If you click through the link above, you’ll come to an article in the New York Times by Joseph Epstein, quoting the 80%+ statistic, and then going on to discourage people from jumping into a book writing project. “Save the typing, save the trees, save the high tax on your own vanity,” he says. “Don’t write that book, my advice is, don’t even think about it. Keep it inside you, where it belongs.”

Drawing on the same statistic, the writer Jeff Goins (author of the wonderful book The Art of Work) similarly dismisses the creative and expressive drive that dwells within so many as an act of vanity. If writing a book won’t be commercially successful or won’t immediately grant the writer fame, it is futile and probably people just shouldn’t bother. You need to have an agent, a marketing platform, and a drive to sell! Echoing Epstein, the underlying message is basically “don’t bother.”

Unfortunately, the vast majority of people seem to take Epstein’s and Goins’ advice and never actualize their desire to write that book.

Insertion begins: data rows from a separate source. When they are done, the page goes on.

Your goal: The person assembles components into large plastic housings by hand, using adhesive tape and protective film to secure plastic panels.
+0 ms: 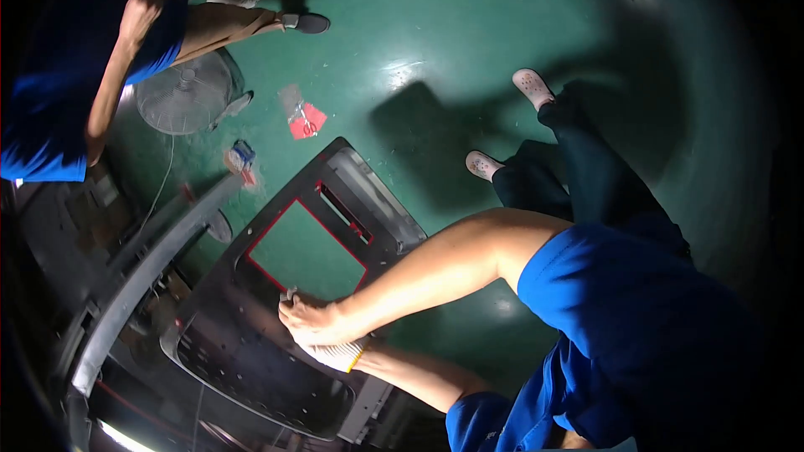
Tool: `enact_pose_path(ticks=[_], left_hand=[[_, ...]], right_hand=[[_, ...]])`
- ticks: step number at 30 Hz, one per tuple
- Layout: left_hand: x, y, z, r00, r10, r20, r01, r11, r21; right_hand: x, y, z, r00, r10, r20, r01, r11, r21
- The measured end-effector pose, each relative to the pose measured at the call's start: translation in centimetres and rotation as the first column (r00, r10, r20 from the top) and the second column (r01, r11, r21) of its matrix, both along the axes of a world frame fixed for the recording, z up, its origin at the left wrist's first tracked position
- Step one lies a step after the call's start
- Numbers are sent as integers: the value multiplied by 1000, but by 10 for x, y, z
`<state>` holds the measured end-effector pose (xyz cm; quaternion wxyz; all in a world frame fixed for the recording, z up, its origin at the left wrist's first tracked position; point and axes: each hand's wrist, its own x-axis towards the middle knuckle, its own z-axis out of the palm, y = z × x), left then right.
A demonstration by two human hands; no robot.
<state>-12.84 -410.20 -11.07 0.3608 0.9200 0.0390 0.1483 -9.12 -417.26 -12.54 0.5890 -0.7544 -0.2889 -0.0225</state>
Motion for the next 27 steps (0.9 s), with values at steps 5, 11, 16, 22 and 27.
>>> enact_pose_path(ticks=[5,11,16,22,27], left_hand=[[-1,-9,-15,997,71,19,-62,952,-300],[-8,-5,-28,978,196,-72,-202,800,-565],[-12,-23,-84,931,161,-328,-269,909,-319],[-10,36,-220,589,272,-761,-409,913,10],[10,54,-220,431,263,-863,-307,942,134]], right_hand=[[1,6,-14,948,203,-246,-106,928,356],[-25,-4,-57,962,2,-272,193,703,685],[-95,-79,-165,660,75,-747,572,594,565],[-177,-137,-266,268,63,-962,732,635,245],[-202,-160,-287,163,51,-985,762,628,158]])
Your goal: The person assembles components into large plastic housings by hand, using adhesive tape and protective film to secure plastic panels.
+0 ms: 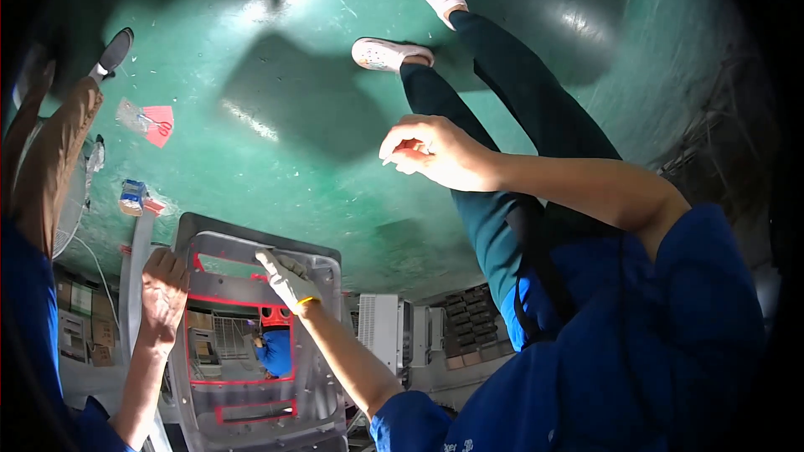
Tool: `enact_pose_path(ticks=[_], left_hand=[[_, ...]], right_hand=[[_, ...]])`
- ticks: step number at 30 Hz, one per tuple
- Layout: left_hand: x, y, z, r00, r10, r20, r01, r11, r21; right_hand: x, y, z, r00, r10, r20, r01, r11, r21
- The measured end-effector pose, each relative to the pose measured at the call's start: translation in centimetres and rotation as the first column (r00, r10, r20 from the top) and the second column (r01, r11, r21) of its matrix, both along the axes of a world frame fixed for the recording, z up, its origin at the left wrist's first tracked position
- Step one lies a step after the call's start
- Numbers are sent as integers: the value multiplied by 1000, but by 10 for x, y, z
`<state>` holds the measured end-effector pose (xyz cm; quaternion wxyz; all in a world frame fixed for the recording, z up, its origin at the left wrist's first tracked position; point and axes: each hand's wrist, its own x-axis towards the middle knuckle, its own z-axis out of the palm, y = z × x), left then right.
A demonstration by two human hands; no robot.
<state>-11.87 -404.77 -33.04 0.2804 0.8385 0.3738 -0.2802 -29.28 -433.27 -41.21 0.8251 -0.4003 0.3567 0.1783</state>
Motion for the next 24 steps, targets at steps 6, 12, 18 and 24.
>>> enact_pose_path(ticks=[6,12,18,24], left_hand=[[4,-1,-5,980,-198,-34,201,964,176],[2,46,-17,857,-514,24,479,814,329],[-27,-17,-21,931,-356,77,335,919,206],[-15,-27,-8,944,-271,186,218,940,263]], right_hand=[[7,14,-20,997,-72,-6,72,995,63],[37,80,-15,982,-185,-25,185,949,255],[69,146,-14,993,-116,14,112,983,148],[65,217,-14,984,-85,-156,131,941,312]])
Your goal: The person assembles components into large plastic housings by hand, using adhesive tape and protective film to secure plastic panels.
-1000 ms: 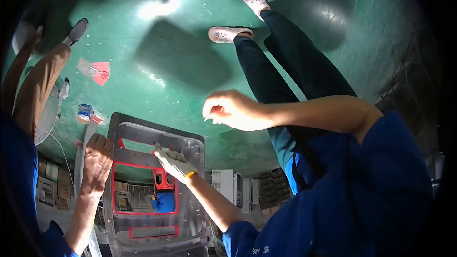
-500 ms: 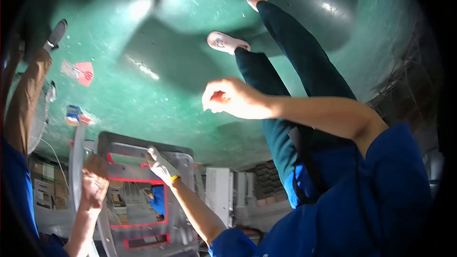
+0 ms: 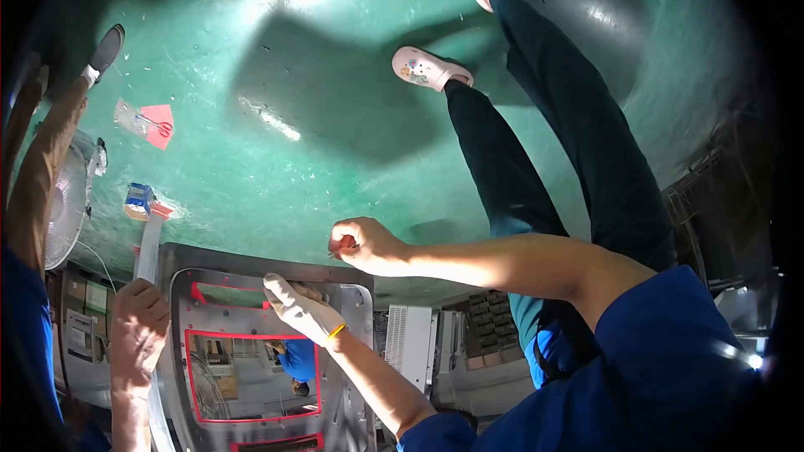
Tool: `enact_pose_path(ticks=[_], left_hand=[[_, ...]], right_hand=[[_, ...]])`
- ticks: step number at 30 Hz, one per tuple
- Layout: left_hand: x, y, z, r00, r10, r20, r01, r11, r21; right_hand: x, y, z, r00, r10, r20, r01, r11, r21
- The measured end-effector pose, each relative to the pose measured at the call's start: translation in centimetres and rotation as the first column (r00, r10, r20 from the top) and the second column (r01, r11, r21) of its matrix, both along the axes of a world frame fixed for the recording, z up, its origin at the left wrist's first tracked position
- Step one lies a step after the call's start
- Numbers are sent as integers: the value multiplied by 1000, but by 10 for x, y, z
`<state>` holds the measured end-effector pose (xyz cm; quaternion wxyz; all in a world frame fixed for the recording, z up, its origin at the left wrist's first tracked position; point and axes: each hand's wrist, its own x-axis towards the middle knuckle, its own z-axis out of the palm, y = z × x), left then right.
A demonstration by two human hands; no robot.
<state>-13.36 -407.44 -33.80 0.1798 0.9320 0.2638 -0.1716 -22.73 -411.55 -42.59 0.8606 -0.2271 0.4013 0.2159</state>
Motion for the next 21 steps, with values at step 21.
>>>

Less than 1% of people will ever write a book (taking into account the number of books published annually divided by population).

Check out our video recap below:

Write Your Book Anyways

But Epstein and Goins are seeing things through the wrong lens. It’s not vanity that compels so many to want to write a book, nor is it the necessity of commercial success and fame. People want to write books because telling stories is a basic human function. We story our lives and our lives are stories.

Sure, given the pervasive commercialization of pretty much all aspects of contemporary life, there’s bound to be some ego in the desire to write. Most every writer, setting out, imagines their name on the best seller list or the inevitable interview with Oprah. But that’s not all there is to it.

Stories Are Significant and Valuable On Their Own

Stories are significant even if they never reach a mass audience or make the writer rich and famous. And in truth it is important that we do tell our stories, in some shape or form, as a way of simply being human.

At the same time, there’s nothing wrong with setting out to write a book to try and make money or to promote a business or a product. There are lots of successful fiction writers. There are lots of books published that help businesspeople achieve their goals. There are lots of books that reach massive audiences and make a difference in the lives of millions. There’s nothing wrong with having these kinds of goals or of setting the bar high.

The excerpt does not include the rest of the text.